Strotzer Quirin D, Wagner Thomas, Angstwurm Pia, Hense Katharina, Scheuermeyer Lucca, Noeva Ekaterina, Dinkel Johannes, Stroszczynski Christian, Fellner Claudia, Riemenschneider Markus J, Rosengarth Katharina, Pukrop Tobias, Wiesinger Isabel, Wendl Christina, Schicho Andreas
Department of Radiology, University Medical Center Regensburg, Regensburg, Germany.
Division of Neuroradiology, Department of Radiology, Massachusetts General Hospital, Harvard Medical School, Boston, Massachusetts, USA.
Neurooncol Adv. 2024 Apr 20;6(1):vdae060. doi: 10.1093/noajnl/vdae060. eCollection 2024 Jan-Dec.
Growing research demonstrates the ability to predict histology or genetic information of various malignancies using radiomic features extracted from imaging data. This study aimed to investigate MRI-based radiomics in predicting the primary tumor of brain metastases through internal and external validation, using oversampling techniques to address the class imbalance.

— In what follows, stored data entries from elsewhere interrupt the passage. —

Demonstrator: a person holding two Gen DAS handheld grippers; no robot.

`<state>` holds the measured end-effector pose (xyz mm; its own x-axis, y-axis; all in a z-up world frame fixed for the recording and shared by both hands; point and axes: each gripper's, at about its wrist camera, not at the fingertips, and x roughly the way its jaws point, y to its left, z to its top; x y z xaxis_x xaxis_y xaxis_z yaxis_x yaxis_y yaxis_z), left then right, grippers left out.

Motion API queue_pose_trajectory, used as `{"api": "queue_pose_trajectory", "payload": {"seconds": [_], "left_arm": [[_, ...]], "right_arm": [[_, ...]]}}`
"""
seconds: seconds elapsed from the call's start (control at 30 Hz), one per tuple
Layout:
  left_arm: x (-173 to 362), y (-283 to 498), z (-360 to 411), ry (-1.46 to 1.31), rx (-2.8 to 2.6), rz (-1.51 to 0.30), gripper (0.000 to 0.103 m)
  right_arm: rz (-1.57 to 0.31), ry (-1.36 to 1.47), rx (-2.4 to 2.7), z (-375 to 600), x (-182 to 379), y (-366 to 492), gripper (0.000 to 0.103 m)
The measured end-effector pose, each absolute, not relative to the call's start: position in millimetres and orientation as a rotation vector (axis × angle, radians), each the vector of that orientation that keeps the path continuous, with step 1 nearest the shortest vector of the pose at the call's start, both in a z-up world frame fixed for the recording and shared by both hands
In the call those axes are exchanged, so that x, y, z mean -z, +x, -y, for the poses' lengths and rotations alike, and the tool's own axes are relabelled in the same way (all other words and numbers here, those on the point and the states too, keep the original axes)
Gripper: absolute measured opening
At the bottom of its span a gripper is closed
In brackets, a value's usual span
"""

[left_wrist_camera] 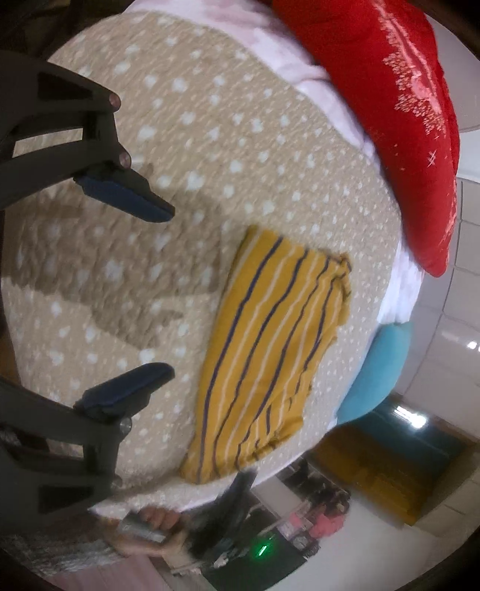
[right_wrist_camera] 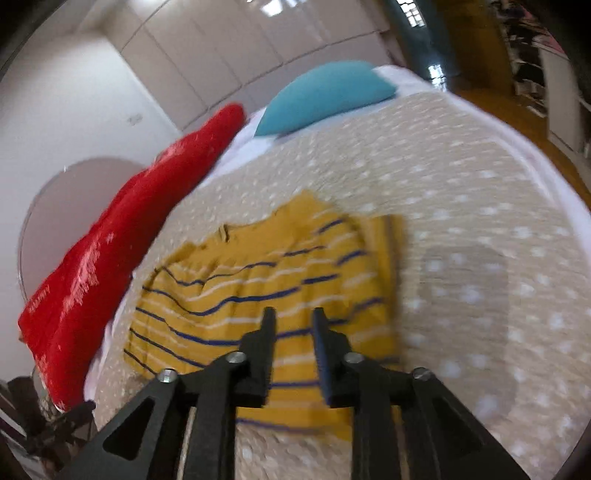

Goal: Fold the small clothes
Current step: 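Release the folded sweater and withdraw both grippers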

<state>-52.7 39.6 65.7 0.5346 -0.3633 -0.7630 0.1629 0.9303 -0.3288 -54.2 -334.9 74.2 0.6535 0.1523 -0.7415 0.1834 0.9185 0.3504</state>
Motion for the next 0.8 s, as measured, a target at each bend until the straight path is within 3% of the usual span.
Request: {"api": "queue_pose_trajectory", "payload": {"seconds": [0.27,0.3,0.4,0.43,0.8], "left_arm": [[-46.9,-70.4,-17.0,-0.161,0.327,-0.982,0.077],[-45.0,-71.5,-17.1,-0.152,0.323,-0.985,0.077],[-40.2,-70.2,-20.3,-0.148,0.299,-0.987,0.077],[-38.8,-69.5,-22.2,-0.155,0.295,-0.988,0.077],[-32.8,-80.0,-19.4,-0.16,0.253,-1.002,0.078]], "right_arm": [[-0.935,0.457,0.24,380.4,-33.3,6.3,0.025],[-0.916,0.476,0.248,385.7,-37.9,3.3,0.025],[-0.849,0.469,0.311,393.1,-57.0,-18.2,0.047],[-0.836,0.474,0.293,394.1,-62.7,-26.8,0.048],[-0.858,0.359,0.15,355.8,-76.7,-125.9,0.051]]}}
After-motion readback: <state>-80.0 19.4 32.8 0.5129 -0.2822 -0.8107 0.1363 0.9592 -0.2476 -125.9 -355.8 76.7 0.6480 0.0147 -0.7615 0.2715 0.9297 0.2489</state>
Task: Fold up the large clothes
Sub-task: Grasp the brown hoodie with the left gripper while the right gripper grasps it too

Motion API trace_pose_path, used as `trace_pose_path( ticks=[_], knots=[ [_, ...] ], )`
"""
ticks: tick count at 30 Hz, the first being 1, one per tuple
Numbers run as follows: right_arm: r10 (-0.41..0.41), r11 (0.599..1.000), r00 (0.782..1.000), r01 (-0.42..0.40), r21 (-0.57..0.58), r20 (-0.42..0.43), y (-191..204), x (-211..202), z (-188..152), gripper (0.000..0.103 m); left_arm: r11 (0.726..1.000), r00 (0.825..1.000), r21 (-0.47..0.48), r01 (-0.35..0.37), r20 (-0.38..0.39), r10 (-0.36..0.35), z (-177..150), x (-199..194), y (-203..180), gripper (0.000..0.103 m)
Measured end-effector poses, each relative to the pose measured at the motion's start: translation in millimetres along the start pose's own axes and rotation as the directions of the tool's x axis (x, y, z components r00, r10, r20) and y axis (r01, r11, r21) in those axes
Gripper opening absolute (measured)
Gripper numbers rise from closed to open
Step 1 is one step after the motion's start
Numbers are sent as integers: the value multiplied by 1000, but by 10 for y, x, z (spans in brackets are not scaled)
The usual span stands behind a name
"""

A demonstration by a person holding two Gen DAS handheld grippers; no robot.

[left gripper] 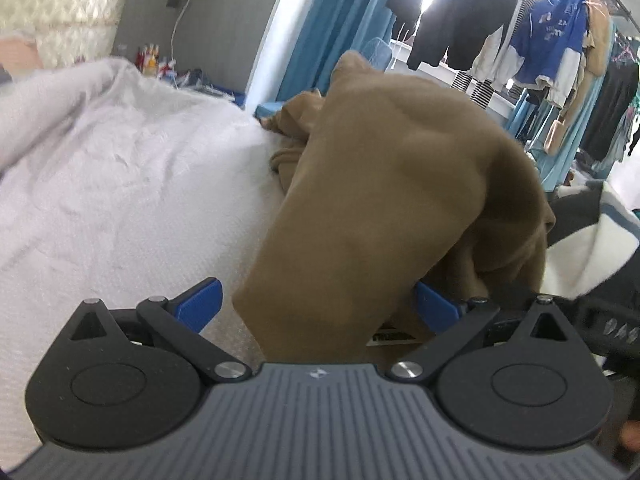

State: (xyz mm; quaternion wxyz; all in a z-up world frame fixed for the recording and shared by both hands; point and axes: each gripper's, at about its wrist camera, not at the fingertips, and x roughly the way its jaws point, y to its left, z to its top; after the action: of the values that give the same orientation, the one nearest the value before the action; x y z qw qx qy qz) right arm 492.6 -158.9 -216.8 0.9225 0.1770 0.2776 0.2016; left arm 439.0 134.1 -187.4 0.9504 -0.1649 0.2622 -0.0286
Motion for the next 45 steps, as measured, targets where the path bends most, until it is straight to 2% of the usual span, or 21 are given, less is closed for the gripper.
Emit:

This IRB-approved retrospective multicenter study included brain metastases from lung cancer, melanoma, breast cancer, colorectal cancer, and a combined heterogenous group of other primary entities (5-class classification). Local data were acquired between 2003 and 2021 from 231 patients (545 metastases). External validation was performed with 82 patients (280 metastases) and 258 patients (809 metastases) from the publicly available Stanford BrainMetShare and the University of California San Francisco Brain Metastases Stereotactic Radiosurgery datasets, respectively. Preprocessing included brain extraction, bias correction, coregistration, intensity normalization, and semi-manual binary tumor segmentation. Two-thousand five hundred and twenty-eight radiomic features were extracted from T1w (± contrast), fluid-attenuated inversion recovery (FLAIR), and wavelet transforms for each sequence (8 decompositions). Random forest classifiers were trained with selected features on original and oversampled data (5-fold cross-validation) and evaluated on internal/external holdout test sets using accuracy, precision, recall, F1 score, and area under the receiver-operating characteristic curve (AUC).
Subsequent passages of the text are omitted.